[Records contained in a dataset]
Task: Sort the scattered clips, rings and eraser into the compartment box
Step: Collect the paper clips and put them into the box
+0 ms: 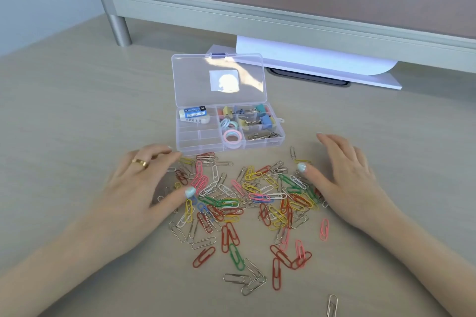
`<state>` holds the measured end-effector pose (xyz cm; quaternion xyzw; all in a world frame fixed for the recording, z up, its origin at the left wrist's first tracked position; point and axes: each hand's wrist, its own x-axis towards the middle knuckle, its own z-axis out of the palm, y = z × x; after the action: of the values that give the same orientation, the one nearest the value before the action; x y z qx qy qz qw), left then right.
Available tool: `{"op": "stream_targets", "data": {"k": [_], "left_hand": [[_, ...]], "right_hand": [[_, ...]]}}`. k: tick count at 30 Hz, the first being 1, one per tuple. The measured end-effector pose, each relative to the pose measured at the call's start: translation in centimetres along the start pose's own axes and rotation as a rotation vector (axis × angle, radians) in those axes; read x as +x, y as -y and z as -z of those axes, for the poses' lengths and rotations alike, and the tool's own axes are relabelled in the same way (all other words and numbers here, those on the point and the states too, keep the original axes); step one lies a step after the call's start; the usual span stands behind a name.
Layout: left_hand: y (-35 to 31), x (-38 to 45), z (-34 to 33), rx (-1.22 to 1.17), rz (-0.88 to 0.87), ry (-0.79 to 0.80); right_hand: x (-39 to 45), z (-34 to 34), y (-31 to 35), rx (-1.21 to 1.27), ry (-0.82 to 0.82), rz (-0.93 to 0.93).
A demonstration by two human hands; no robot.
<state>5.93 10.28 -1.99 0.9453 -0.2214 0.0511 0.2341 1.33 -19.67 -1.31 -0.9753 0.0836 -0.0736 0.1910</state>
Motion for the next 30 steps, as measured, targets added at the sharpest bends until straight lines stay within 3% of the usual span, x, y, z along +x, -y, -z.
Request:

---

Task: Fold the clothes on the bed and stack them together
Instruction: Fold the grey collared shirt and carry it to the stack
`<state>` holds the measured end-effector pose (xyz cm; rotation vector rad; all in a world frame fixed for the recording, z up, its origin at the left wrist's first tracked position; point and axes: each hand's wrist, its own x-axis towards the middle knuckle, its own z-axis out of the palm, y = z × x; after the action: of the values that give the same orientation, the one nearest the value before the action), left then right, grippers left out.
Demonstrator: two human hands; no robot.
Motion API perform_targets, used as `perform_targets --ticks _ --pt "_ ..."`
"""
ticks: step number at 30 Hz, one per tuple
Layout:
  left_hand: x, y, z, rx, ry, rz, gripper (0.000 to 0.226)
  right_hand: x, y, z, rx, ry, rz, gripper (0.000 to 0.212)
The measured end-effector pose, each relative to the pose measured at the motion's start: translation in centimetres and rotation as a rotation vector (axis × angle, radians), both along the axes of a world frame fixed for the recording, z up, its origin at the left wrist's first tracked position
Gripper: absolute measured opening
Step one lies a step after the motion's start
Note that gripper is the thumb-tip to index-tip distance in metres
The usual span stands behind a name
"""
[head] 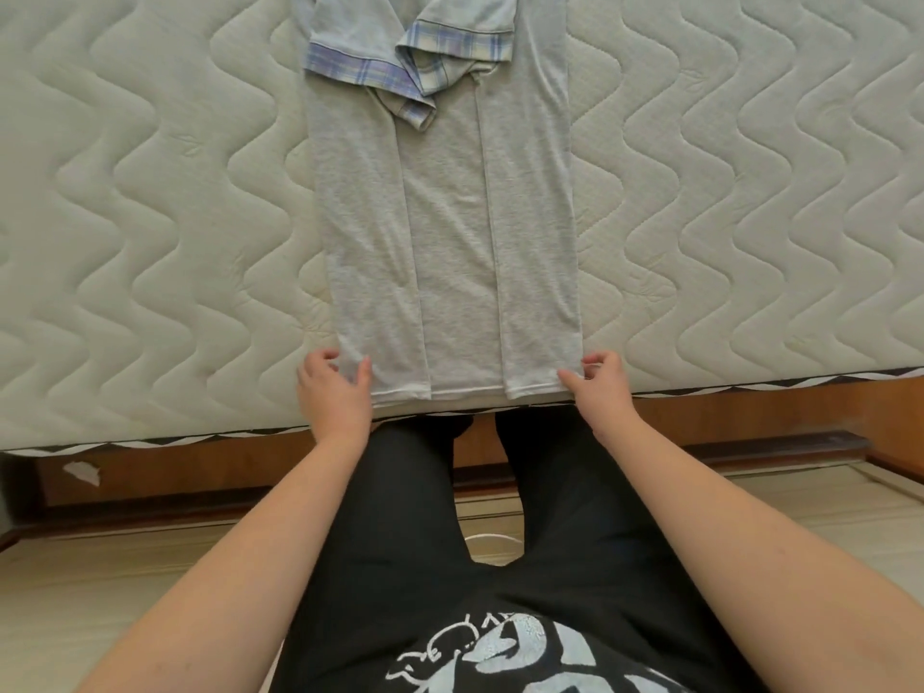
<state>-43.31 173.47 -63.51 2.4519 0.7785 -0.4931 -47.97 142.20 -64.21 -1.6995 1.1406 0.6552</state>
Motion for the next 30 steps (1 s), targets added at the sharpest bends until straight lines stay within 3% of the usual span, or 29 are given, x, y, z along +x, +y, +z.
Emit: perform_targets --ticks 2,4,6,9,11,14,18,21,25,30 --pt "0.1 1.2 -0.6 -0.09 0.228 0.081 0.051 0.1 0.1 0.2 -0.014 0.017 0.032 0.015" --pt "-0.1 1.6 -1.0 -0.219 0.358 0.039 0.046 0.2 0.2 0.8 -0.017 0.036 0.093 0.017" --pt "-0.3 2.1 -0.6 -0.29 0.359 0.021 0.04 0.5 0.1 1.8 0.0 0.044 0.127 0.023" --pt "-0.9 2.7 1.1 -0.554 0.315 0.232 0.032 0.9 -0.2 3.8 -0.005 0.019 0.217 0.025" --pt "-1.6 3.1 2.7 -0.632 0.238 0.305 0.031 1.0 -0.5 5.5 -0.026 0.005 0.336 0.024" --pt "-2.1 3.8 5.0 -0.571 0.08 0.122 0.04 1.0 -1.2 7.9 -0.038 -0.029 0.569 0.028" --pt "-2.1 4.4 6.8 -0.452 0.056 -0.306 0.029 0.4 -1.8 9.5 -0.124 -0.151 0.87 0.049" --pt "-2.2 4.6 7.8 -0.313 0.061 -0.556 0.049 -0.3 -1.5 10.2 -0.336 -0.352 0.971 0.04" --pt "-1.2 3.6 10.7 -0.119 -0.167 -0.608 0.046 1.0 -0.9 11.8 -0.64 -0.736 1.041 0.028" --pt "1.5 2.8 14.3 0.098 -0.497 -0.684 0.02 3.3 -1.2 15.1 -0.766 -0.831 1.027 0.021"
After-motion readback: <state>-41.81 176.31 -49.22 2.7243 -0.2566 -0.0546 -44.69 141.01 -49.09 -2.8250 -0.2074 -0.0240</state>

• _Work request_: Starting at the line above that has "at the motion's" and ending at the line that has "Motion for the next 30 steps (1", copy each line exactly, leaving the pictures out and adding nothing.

• _Output_:
The measured end-effector pose, each relative to the pose measured at the motion's start: translation in centimetres and rotation as a rotation vector (axis × angle, radians), both along the axes of a world frame fixed for the recording, z up, its origin at the left wrist's first tracked position
Gripper: absolute measured opening
Step one lies a step after the motion's start
Note that gripper is the thumb-tip to index-tip distance in metres
The usual span stands behind a name
"""
[head] 
<state>-43.31 173.47 -63.51 2.4519 0.7785 -0.4931 -47.97 142.20 -64.21 -1.6995 1.1406 0.6552</state>
Motion for the next 30 steps (1 s), targets added at the sharpest bends until straight lines stay within 3% of the usual span, or 29 are given, x, y, z along +x, +y, +z.

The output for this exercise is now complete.